(Problem details) Of the lines below, copy those that hold the word "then".

(Saved entries)
************
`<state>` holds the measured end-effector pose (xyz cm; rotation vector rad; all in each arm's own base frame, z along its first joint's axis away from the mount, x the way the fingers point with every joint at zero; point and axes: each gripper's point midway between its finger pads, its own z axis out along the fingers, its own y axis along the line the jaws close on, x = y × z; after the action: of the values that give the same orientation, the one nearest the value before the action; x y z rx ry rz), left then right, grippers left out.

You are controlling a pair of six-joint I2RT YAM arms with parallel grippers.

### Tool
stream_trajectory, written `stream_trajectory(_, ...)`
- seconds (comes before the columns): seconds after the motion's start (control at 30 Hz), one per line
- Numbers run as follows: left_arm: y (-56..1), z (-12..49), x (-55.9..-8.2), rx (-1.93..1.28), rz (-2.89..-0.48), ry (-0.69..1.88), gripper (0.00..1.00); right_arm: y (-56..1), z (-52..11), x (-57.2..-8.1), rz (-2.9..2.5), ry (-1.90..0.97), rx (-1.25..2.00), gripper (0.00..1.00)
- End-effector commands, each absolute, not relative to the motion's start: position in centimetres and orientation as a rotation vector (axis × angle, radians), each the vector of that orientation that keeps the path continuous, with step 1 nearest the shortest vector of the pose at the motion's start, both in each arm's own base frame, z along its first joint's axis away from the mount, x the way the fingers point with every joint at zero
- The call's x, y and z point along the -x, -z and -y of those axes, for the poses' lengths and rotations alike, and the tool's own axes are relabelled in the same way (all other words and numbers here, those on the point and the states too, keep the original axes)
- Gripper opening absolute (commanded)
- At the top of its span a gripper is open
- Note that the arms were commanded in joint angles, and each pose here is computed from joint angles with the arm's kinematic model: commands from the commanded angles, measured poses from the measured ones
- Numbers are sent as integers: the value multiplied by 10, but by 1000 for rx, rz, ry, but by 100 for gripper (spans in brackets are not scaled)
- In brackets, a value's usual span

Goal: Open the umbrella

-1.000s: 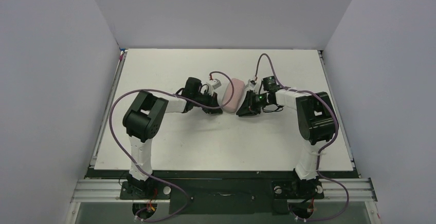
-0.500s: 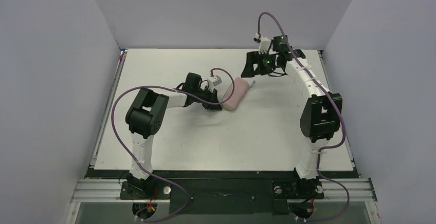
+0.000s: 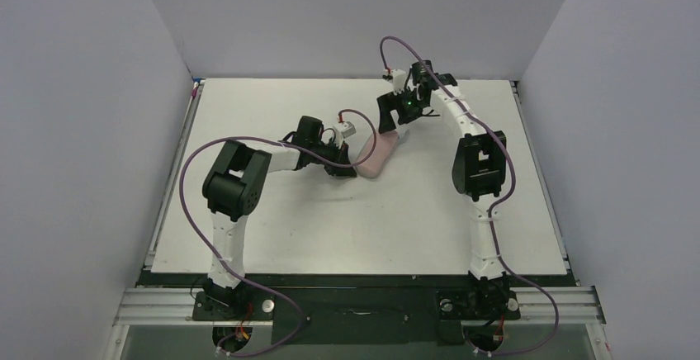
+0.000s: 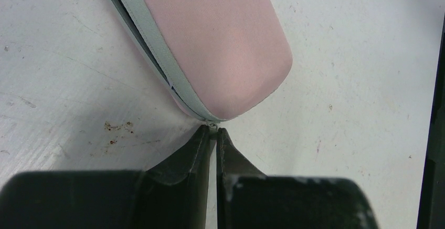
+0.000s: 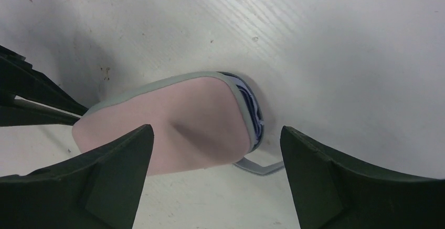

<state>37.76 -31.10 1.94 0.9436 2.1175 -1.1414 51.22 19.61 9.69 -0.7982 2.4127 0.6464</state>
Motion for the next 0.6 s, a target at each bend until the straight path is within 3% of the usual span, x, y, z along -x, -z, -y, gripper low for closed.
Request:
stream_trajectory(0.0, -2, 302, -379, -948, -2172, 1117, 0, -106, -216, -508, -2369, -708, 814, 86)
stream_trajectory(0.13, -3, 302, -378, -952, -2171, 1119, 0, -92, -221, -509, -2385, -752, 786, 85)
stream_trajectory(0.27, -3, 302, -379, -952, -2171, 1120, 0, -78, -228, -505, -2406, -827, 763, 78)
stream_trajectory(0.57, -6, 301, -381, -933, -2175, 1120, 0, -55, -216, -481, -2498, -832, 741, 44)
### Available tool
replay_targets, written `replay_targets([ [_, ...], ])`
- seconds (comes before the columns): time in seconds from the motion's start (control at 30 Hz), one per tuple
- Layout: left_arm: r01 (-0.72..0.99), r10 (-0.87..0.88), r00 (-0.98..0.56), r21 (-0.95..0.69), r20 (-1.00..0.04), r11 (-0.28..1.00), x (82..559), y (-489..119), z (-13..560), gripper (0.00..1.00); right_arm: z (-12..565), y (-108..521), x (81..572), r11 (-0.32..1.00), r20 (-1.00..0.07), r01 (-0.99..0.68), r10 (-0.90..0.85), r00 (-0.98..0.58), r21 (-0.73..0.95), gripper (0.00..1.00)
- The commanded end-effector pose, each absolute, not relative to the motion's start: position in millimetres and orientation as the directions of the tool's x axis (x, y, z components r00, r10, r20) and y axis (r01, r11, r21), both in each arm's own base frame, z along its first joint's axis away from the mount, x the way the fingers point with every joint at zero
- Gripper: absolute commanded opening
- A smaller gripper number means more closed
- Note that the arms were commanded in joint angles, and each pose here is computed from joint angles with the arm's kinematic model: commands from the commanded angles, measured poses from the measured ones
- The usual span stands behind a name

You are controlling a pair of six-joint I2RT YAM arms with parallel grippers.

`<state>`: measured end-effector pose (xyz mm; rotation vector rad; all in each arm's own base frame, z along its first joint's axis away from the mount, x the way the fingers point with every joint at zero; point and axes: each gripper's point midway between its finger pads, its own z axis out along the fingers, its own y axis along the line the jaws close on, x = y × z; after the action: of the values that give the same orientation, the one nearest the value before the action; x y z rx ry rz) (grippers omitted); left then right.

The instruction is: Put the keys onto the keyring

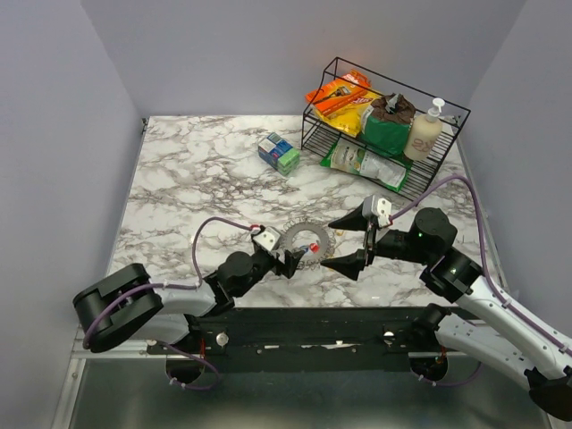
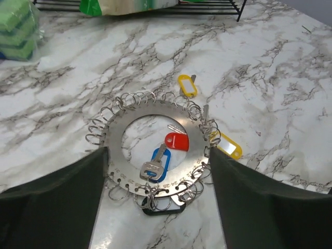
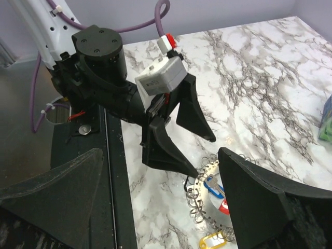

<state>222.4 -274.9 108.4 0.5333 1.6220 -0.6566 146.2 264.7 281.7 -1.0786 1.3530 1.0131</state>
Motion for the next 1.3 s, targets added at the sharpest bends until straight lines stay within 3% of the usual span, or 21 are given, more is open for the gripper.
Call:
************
(Solution for this exercise)
`<state>` holds the measured end-effector pose (xyz cm; rotation vector rad; all in each arm's own base frame, z along its first joint's axis away from the mount, x the way the fingers point with every joint at zero; point and axes: each gripper's point midway between its finger pads, its own z axis out along the fingers, its own y axis along the line the jaws close on, x = y × z; after the action: of the values that give the same orientation, the one nearest the value before the action; x y z rx ry rz), left then right, grippers left out.
`<state>`: measured end-effector pose (xyz mm; rotation vector rad; all in each arm's own base frame, z along its first joint's axis away from the mount, x the way the fingers point with every joint at zero; point and axes: each gripper's point midway between its finger pads, its own z axis out along the fingers, its own y axis along the line the jaws close on, x = y × z; after the action: of the values that give the same orientation, the one nearest the value before the action; x y z rx ry rz) (grippers omitted); left then right.

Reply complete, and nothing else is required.